彼女の話2ー1

不幸の始まり

暫くして、インターホンがなった。


「はい」


「ほら、来たぞ」


さっきの男がおじさんを連れてきていた。


「ちょっと」


「金もらったから行くぞ」


そう言われて、私は引っ張られていく。


「やめて」


「うっせー、口答えすんな」


そう言われて、連れていかれる。


「どこに行くのよ」


「いいから来い」


そう言われる。ボサボサの頭に、ブラジャーもつけていないパジャマ姿だ!赤ちゃんを抱えて、連れてこられたのは一台の車だった。


「なに、ここ」


「さっきのおっさんの車だよ」


「それで?」


「一時間待機するだけ」


「あの子は?」


「雪那は、お前のスマホで見とけよ!挿入されないようにな」


そう言って、男は私にスマホを渡した。


「恨むなら、お前の親父を恨めよ!俺の足をこんな風にしたんだからよ」


私は、その言葉を無視するようにスマホの中のカメラのアプリを押した。


「Wi-Fiつけれんのも、雪那のおかげだぞ!一回10万も稼いでくれるんだからよ」


その言葉を無視して、カメラを凝視していた。


【なんて、酷いことを…】口に出そうとして、やめた。


我が子は、小さな口で一生懸命に奉仕しているではないか!!


酷いなんて事をするの!


「葵もやらされてただろ!18歳になるまで」


私が、こんな酷いことをさせられていたの?!


私は、娘が50を過ぎたおじさんに奉仕している姿を泣きながら見つめていた。


私が切望して欲しかった家族の姿は、ここには存在してなどいなかった。


確かに、赤ちゃんはいる。


恭介君と呼ばれた男の子を今腕にしっかりと抱き締めているし、雪那ちゃんという可愛い女の子もいる。

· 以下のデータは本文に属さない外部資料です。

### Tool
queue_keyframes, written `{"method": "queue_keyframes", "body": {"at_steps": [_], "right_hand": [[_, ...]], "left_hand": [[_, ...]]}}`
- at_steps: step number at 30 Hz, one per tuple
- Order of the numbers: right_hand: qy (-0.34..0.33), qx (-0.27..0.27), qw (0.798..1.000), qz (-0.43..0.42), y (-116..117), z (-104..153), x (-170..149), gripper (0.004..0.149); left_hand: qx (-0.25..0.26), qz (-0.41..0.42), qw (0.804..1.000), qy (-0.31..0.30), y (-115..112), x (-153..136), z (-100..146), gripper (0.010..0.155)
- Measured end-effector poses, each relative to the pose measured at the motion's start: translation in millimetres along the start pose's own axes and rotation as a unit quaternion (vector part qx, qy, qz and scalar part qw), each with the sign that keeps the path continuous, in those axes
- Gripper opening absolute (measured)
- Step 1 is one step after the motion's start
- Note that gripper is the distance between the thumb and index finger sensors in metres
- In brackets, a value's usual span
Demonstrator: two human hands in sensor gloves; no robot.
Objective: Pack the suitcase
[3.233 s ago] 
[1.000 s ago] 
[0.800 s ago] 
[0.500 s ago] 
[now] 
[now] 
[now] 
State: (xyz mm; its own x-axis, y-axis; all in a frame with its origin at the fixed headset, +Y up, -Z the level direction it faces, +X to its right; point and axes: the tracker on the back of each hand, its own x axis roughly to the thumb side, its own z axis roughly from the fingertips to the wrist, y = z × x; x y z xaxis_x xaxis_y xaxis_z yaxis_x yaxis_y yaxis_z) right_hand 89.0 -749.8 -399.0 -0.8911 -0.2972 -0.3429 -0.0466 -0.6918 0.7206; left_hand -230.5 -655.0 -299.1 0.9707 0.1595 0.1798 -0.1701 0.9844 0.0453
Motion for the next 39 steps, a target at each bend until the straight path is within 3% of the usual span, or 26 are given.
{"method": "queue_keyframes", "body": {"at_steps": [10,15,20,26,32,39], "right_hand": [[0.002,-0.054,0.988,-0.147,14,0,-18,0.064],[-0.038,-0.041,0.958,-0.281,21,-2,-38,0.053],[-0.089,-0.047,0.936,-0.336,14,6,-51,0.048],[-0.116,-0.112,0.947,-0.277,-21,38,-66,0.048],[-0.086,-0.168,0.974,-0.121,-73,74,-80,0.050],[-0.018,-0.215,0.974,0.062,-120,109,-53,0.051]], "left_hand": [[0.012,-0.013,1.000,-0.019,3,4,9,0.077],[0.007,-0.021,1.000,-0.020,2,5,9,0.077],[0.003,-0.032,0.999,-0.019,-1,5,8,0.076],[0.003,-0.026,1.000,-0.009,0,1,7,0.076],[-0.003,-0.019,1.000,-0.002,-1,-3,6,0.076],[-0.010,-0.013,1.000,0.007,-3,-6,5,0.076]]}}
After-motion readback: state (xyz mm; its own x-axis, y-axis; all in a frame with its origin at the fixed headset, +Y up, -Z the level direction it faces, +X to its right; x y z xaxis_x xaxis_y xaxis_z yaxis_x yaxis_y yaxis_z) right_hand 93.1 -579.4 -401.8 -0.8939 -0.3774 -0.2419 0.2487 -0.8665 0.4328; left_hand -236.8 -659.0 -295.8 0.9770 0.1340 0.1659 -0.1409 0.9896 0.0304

でも、違うのは…。旦那は働いていないし、ボロアパートに住んでいる、その上、娘に売春をさせて生計をたてているのだ。


「私が、働くからやめさせて」


「はあ?お前がいったんだろ?私じゃ稼げなくなったって!パパ活、無理になったって」


パパ活?私もそんな事をしていたの?


「普通に働くから」


「無理に決まってんだろ?お前の両親に毎月20万渡してるんだぞ!どうやって、普通に働いていけるんだよ」


「に、20万!どうして、そんなに」


「そんなの知るかよ!ただ、渡さなかったらお前の親父が来て、俺を殴るじゃねーかよ!だから、稼ぐなら50万以上稼げよ」


「ご、50万!!そんなの普通に働いて無理に決まってるじゃない」


「だから、言っただろ?普通には、無理だって!ちゃんと見とけよ!カメラで」


「わかった」


私は、カメラを見つめるしかなかった。50万なんて無理よ!千秋のお給料だって、30万だったわ!